From: Andrey Borodin @ 2026-03-05 18:02 UTC (permalink / raw)
  To: Aleksander Alekseev <[email protected]>; +Cc: pgsql-hackers; John Naylor <[email protected]>



> On 25 Feb 2026, at 18:05, Aleksander Alekseev <[email protected]> wrote:
> 
> <v1-0001-Simplify-SortSupport-implementation-for-macaddr.patch>

The patch looks correct and useful to me.

Two small points:

1. The assignment ssup->ssup_extra = NULL can be removed. The
   SortSupport struct is zeroed before the callback is called (see
   sortsupport.h). There are about 22 similar assignments elsewhere;
   it does not seem to be established practice, many other places have
   no such assignment.

2. I checked whether the existing tests actually use the SortSupport
   path. If macaddr_abbrev_abort() is made to error out, the macaddr.sql
   tests fail in two places: once for the index and once for the SELECT.
   So the current test file does exercise the SortSupport code path. I
   also tried making macaddr_abbrev_abort() always return true (so
   abbreviation is always aborted); the test dataset is small, but
   sorting seem to produce correct results.

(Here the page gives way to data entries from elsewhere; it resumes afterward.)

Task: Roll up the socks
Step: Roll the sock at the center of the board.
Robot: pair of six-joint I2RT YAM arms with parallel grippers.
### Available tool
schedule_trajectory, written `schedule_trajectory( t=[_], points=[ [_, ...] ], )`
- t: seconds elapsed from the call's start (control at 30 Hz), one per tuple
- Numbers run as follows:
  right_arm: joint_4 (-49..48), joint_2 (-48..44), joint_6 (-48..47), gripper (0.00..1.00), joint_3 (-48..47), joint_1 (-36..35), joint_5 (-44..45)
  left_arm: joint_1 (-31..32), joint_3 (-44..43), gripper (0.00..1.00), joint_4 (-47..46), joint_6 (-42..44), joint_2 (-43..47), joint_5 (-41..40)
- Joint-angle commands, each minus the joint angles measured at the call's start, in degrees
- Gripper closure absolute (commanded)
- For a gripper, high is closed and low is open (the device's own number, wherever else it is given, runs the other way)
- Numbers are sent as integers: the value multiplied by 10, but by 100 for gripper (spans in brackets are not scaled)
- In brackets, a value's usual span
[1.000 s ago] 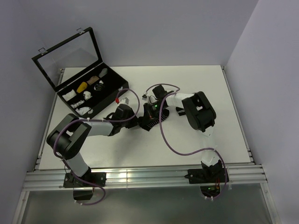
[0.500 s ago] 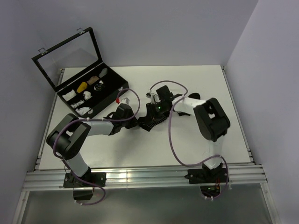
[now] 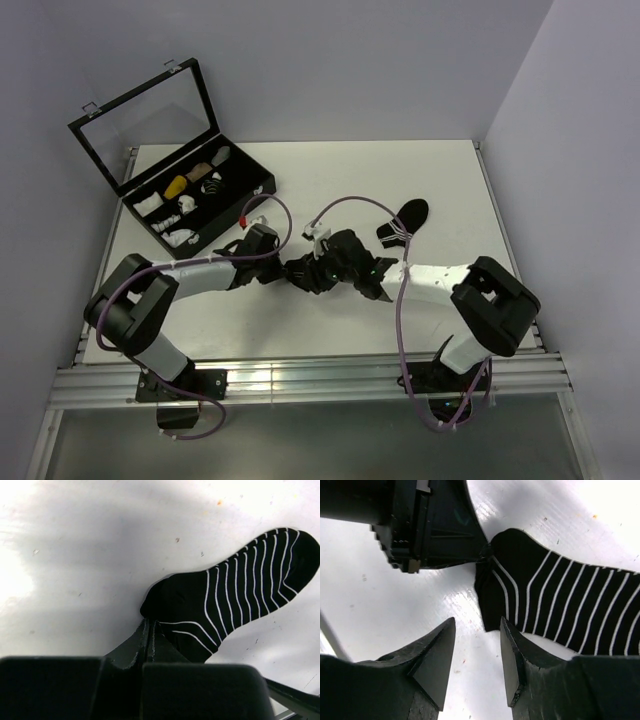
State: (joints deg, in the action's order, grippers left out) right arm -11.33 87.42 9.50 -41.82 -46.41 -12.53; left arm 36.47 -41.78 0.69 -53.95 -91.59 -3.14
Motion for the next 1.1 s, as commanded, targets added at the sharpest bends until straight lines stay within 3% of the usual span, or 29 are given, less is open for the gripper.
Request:
schedule_trajectory(
  t=[0.0, 0.13, 0.47, 0.93, 1.07],
  points=[
    [-124, -1, -25, 51, 19, -27, 85, 3, 4, 100, 104, -5, 6, -19],
    [-165, 21, -33, 47, 27, -47, 98, 2, -2, 100, 126, -11, 13, -22],
    [-187, 81, -48, 48, 15, -94, 153, 2, -23, 100, 149, -11, 4, -13],
    [-186, 158, -43, 53, 3, -121, 198, 0, -25, 100, 150, -17, 9, -3],
    [-178, 168, -40, 61, -3, -126, 210, -2, -20, 100, 143, -24, 10, 5]
  ],
)
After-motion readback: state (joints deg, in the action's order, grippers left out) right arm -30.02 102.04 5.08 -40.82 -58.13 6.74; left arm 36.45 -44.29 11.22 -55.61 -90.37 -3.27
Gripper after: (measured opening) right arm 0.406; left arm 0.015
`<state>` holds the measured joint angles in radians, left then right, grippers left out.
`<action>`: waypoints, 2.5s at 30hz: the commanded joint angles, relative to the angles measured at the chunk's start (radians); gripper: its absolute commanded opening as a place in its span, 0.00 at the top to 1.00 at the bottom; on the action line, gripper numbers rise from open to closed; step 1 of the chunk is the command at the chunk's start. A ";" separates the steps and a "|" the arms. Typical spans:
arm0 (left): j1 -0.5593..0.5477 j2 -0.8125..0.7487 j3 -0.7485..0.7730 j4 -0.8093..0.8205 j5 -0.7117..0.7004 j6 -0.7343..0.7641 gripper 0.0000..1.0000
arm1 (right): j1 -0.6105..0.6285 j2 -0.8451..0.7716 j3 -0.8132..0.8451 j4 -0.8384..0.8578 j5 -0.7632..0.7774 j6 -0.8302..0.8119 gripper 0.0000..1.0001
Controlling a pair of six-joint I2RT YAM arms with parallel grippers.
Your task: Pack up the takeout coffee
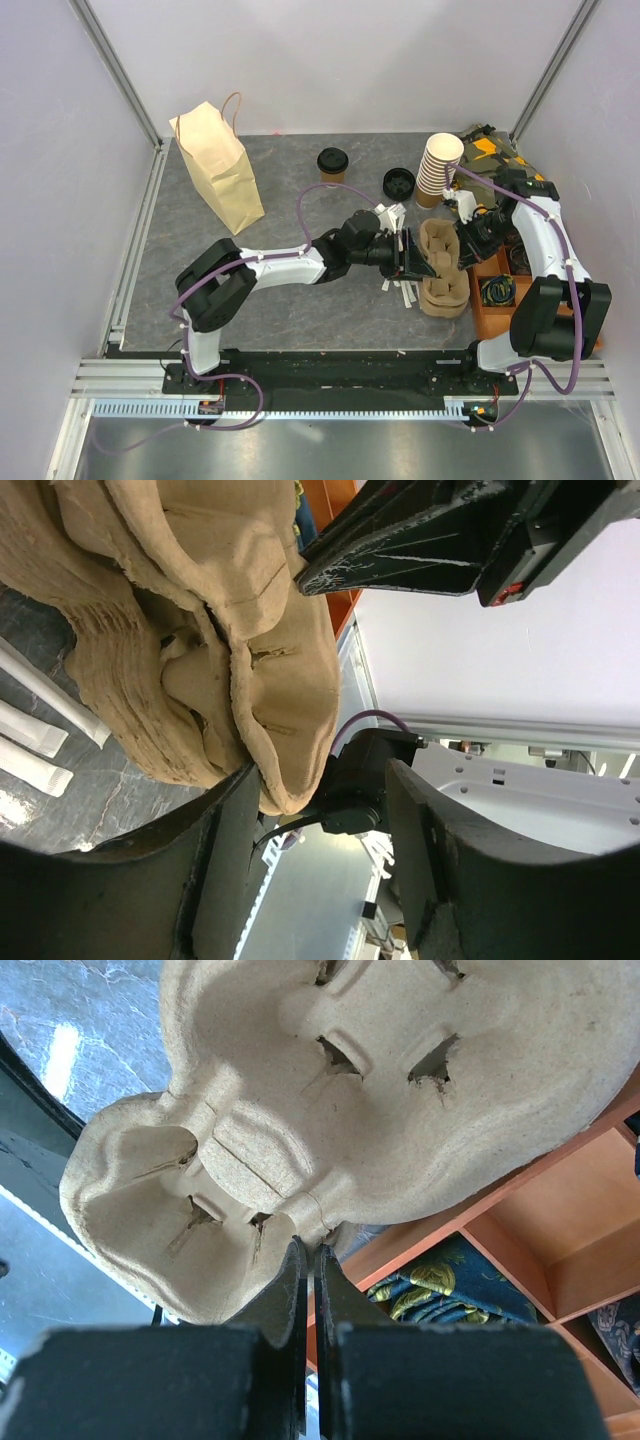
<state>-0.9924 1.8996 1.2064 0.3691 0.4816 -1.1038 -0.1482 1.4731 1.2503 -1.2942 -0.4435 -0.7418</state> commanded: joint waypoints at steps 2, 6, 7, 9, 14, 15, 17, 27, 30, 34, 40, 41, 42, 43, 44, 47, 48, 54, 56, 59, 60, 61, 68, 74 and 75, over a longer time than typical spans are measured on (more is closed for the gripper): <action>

The patch looks good to me.


Best regards, Andrey Borodin.




^ permalink  raw  reply  [nested|flat] 5+ messages in thread

* Re: [PATCH] Simplify SortSupport implementation for macaddr
  2026-02-25 13:05 [PATCH] Simplify SortSupport implementation for macaddr Aleksander Alekseev <[email protected]>
  2026-03-05 18:02 ` Re: [PATCH] Simplify SortSupport implementation for macaddr Andrey Borodin <[email protected]>
@ 2026-03-09 13:08   ` Aleksander Alekseev <[email protected]>
  2026-03-25 08:00     ` Re: [PATCH] Simplify SortSupport implementation for macaddr Michael Paquier <[email protected]>
  0 siblings, 1 reply; 5+ messages in thread

From: Aleksander Alekseev @ 2026-03-09 13:08 UTC (permalink / raw)
  To: pgsql-hackers; +Cc: Andrey Borodin <[email protected]>; John Naylor <[email protected]>

Hi Andrey,

Many thanks for your feedback!

> 1. The assignment ssup->ssup_extra = NULL can be removed. The
>    SortSupport struct is zeroed before the callback is called (see
>    sortsupport.h). There are about 22 similar assignments elsewhere;
>    it does not seem to be established practice, many other places have
>    no such assignment.

Agree. I removed this assignment in 0001 and added 0002 that removes
if for the rest of *_sortsupport() functions.

-- 
Best regards,
Aleksander Alekseev


Attachments:

  [text/x-patch] v2-0002-Remove-redundant-ssup_extra-zeroing-in-_sortsuppo.patch (9.9K, 2-v2-0002-Remove-redundant-ssup_extra-zeroing-in-_sortsuppo.patch)
  download | inline diff:
From 2d3b1df3b946cad0f88624dc0ae5e07b6c28640b Mon Sep 17 00:00:00 2001
From: Aleksander Alekseev <[email protected]>
Date: Mon, 9 Mar 2026 15:51:04 +0300
Subject: [PATCH v2 2/2] Remove redundant ssup_extra zeroing in *_sortsupport()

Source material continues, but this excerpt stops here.